__Activity__
Repeat every line of the data exactly; the pictures stay out.

(The data)

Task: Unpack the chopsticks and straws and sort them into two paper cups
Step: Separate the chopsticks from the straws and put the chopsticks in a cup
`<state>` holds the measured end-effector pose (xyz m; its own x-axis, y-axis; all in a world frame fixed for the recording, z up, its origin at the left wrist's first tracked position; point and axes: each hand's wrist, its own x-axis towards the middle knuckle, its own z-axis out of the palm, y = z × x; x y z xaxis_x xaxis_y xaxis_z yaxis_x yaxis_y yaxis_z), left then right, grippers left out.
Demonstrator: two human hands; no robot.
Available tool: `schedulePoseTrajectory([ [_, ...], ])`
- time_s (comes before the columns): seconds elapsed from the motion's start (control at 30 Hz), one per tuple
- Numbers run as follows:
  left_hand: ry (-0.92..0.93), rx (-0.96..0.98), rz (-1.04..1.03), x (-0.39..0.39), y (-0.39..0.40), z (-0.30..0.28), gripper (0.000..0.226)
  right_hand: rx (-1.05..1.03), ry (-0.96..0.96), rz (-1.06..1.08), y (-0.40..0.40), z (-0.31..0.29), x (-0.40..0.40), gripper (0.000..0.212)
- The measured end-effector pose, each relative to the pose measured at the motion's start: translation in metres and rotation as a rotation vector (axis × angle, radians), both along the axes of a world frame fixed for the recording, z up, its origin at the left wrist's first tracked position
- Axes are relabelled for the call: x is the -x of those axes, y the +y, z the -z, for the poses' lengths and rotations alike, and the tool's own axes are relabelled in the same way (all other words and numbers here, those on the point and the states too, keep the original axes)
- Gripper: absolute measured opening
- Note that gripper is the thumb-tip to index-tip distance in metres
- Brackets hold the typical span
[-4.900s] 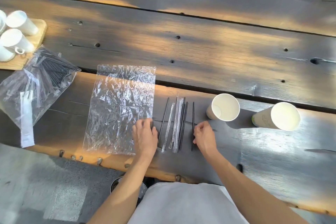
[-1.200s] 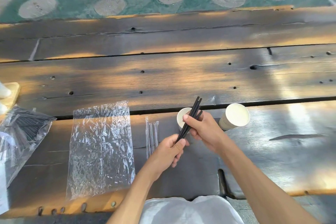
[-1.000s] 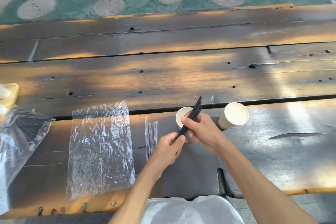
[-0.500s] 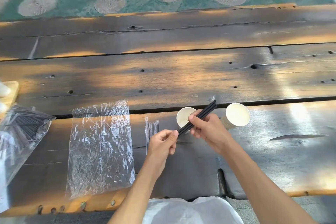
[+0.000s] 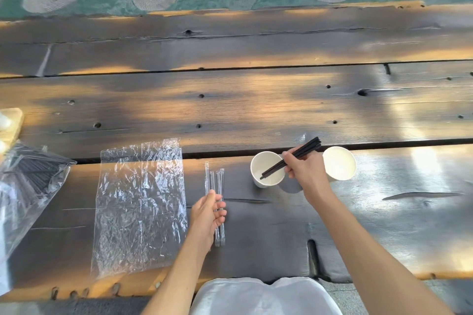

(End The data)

__Answer to the problem__
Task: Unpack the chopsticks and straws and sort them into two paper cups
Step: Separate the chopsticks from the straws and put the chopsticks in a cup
`<state>` holds the measured end-effector pose (xyz m; its own x-axis, y-axis; all in a world frame fixed for the recording, z up, its origin at the left wrist's first tracked position; point and axes: each hand's wrist, its own x-axis towards the middle knuckle, its own z-axis out of the palm, y = z × x; x y z xaxis_x xaxis_y xaxis_z yaxis_x yaxis_y yaxis_z), left then right, grippers left out.
Demonstrator: two human hands; no robot.
Available tool: `schedulePoseTrajectory([ [_, ...], ])`
- time_s (comes before the columns): seconds elapsed from the motion's start (control at 30 Hz), one per tuple
- Numbers run as follows:
  left_hand: ry (-0.92..0.93), rx (-0.96..0.98), rz (-1.04..1.03), x (-0.39..0.39), y (-0.39..0.40), z (-0.30..0.28), gripper (0.000..0.226)
  right_hand: rx (-1.05..1.03), ry (-0.96..0.96), rz (-1.06..1.08), y (-0.40..0.40), z (-0.31..0.29), x (-0.40..0.40), gripper (0.000..0.212)
- The measured end-effector pose, each relative to the pose measured at the motion's start: translation in metres and rotation as a rotation vector (axis × angle, radians), both along the axes of a world frame fixed for the recording, z up, its origin at the left wrist's first tracked position
- Axes are relabelled for the call: x is the -x of those axes, y the +y, z the -z, for the poses' lengths and rotations alike, and the tool's own axes are relabelled in the same way (all other words and numbers here, those on the point and the states too, keep the original axes)
- Gripper: absolute measured opening
- Note that gripper is the thumb-tip to index-tip distance in metres
- Brackets hold the typical span
[-4.900s] 
[-1.200s] 
[-1.000s] 
[-0.500s] 
[+0.000s] 

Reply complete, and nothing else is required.